- _WHAT THE TASK ASKS_
Only the number should be given: how many lines below contain "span".
★ ★ ★ ★ ★ ★ ★
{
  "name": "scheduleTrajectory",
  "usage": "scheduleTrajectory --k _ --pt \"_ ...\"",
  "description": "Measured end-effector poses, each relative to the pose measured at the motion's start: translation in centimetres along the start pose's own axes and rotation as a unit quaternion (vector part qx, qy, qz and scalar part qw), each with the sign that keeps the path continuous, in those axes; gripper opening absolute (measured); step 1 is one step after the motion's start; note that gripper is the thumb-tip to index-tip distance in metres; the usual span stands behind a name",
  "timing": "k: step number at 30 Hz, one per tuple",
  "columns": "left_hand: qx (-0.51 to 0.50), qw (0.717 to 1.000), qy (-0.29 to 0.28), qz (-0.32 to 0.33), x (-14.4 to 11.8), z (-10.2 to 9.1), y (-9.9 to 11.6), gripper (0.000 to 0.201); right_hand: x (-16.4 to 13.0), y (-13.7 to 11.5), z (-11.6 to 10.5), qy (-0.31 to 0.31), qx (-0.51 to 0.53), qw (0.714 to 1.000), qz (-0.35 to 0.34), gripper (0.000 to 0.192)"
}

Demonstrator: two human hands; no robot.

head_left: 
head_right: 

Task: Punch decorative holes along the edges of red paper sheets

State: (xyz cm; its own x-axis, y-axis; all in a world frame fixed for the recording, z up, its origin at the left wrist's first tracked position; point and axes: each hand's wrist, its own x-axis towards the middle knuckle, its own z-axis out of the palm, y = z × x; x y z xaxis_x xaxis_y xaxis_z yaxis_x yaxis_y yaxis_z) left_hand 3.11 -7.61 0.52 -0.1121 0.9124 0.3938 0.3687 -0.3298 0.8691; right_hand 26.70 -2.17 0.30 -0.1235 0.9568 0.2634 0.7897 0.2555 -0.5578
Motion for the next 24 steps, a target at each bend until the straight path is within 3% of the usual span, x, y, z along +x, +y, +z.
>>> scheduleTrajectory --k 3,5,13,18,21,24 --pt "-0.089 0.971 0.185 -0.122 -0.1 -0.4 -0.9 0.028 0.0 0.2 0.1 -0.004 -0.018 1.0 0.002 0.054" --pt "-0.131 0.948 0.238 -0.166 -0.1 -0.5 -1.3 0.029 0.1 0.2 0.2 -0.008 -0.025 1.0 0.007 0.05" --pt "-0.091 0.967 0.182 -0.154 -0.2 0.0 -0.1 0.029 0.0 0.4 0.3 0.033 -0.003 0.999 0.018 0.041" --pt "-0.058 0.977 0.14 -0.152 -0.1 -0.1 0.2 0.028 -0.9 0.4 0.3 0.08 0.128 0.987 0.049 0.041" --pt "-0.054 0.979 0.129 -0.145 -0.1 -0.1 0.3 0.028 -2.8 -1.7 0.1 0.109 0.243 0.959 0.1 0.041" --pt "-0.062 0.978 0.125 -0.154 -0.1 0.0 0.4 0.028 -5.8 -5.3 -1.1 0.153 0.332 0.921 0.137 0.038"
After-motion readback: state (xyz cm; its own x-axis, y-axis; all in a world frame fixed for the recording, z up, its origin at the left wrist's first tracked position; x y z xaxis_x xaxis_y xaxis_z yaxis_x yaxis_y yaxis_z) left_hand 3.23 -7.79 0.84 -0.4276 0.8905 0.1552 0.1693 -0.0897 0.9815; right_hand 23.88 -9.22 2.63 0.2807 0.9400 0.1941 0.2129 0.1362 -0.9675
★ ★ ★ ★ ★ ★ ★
- _EXERCISE RESULT_
2